And you thought your honey was local.

By Alexia Saoulli

CONCENTRATED fruit juices are not local products of Cyprus and nor are a number of honey brands, despite manufacturers’ claims to the contrary, Consumers’ Association general-manager Dinos Ioannou warned yesterday.

“The only fruit juice – as far as I know – that is made 100 per cent in Cyprus, is grapefruit juice. And this is because the countries from which we import concentrated forms of juice do not produce this fruit,” he said.

In other words, orange, peach, apple, grape and banana juices were all predominantly made in Argentina or Brazil and only processed and package here.

“There is no law that states manufacturers must clearly label their products and define what percentage of their product is local and what percentage is not,” he said. “The way the law is phrased allows them to say it is pure honey or pure Cypriot orange juice, when it is not.”

Ioannou said the Consumers’ Association had long objected to this practice, but that the Health and Commerce Ministries had not done anything to regulate the existing law.

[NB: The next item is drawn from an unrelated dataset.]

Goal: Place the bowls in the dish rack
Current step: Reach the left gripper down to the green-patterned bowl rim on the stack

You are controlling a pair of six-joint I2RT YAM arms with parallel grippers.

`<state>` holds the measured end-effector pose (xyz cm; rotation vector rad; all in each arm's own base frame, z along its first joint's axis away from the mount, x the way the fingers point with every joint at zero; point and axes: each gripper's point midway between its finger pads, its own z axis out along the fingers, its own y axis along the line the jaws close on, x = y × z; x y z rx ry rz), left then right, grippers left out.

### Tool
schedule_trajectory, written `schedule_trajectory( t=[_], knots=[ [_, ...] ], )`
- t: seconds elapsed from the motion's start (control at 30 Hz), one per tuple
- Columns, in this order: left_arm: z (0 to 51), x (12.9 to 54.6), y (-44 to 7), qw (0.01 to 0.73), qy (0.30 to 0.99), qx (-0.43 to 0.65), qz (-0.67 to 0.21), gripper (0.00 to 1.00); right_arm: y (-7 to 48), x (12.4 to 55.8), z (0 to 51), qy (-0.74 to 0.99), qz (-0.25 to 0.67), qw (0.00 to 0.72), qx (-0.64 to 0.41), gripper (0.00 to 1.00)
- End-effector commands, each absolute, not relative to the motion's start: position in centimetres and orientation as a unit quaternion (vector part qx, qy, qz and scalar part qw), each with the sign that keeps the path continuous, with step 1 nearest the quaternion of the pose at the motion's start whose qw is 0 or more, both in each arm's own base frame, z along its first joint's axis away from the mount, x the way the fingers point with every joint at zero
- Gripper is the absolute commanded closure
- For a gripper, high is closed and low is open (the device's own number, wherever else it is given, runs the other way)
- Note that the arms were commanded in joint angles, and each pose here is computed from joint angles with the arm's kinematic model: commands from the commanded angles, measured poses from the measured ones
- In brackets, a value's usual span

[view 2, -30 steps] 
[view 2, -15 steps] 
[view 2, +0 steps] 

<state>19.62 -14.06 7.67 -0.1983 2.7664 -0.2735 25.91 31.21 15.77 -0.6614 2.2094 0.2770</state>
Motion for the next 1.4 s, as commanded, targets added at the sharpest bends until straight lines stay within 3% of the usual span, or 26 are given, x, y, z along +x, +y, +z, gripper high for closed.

“We are not opposed to importing products from abroad. What we do object to is not informing Cypriot consumers what it is they are actually purchasing.”

Honey, for instance, was often imported from Bulgaria and China in a concentrated form and then processed here and called a product of Cyprus.

“But it is not a product of Cyprus when 90 per cent of it is from China and only 10 per cent of the mixture is made up of local honey.” The reason for this practice was because the imported product was much cheaper for manufactures to buy than its local equivalent, he said.

And the same went for concentrated juice powder from Argentina and Brazil. “Just by adding a small percentage of locally made orange juice to the imported product does not make it a product of Cyprus, and consumers should know this,” Ioannou told the Cyprus Mail. “It should be clearly stated on the label, because people cannot tell the difference from the taste.”

Although the association had not received any complaints from consumers, the problem lies in the fact that local health services cannot control how honey and fruit juice concentrates are produced abroad, he said.

“We don’t know how their trees are grown, what fertilisers are used, if the powder is genetically modified, what sort of chemicals are injected into the products.” In Cyprus, on the other hand, these aspects of agriculture could be investigated.

In fact, traces of a banned antibiotic, chloramphenicol, were found in brands of imported royal jelly over three months ago, said head of the State lab, Dina Akkelidou. And information was received from the European Union and North America last week that Chinese honey contained traces of the same drug and should be banned.

Chloramphenicol is used in the treatment of infections caused by bacteria and works by killing bacteria or preventing their growth. But the problem lies in the fact that this particular drug may cause the very serious condition of aplastic anaemia, she said.

Patients with aplastic anaemia have a complete failure of production of all types of blood cells. As a result the bone marrow contains large numbers of fat cells instead of the blood producing cells, which would ordinarily be present, according to the UK Leukaemia Research Fund.

Chloramphenicol has even been banned in animals, although some farmers still used it to prevent specific forms of bacteria from developing in their livestock or to fatten them up, said Akkelidou.

But, although all countries carried out both routine and spot checks on certain products, it was virtually impossible to investigate every single product in its market, she said. This was why the EU had established a Rapid Alert System. “When one country finds traces of a potentially harmful substance in one of their products, all other member states are informed and can carry out their own surveys,” said Akkelidou. It was thanks to this alert system that the government had been informed of the potentially lethal royal jelly and Chinese honey, said Akkelidou.

“When chloramphenicol was located in the royal jelly, it was removed from the market.” The same would be done if traces of the same antibiotic were found in honey imported from China.

Although tests carried out on ‘local’ honey this week have come up clear, Akkelidou agreed with the Consumers Association that the public had a right to know where the product it was consuming came from.

And as of next year the state laboratory would be in possession of specialised equipment that will be able to test exactly what nectar and from which flora bees used to make their honey, she said.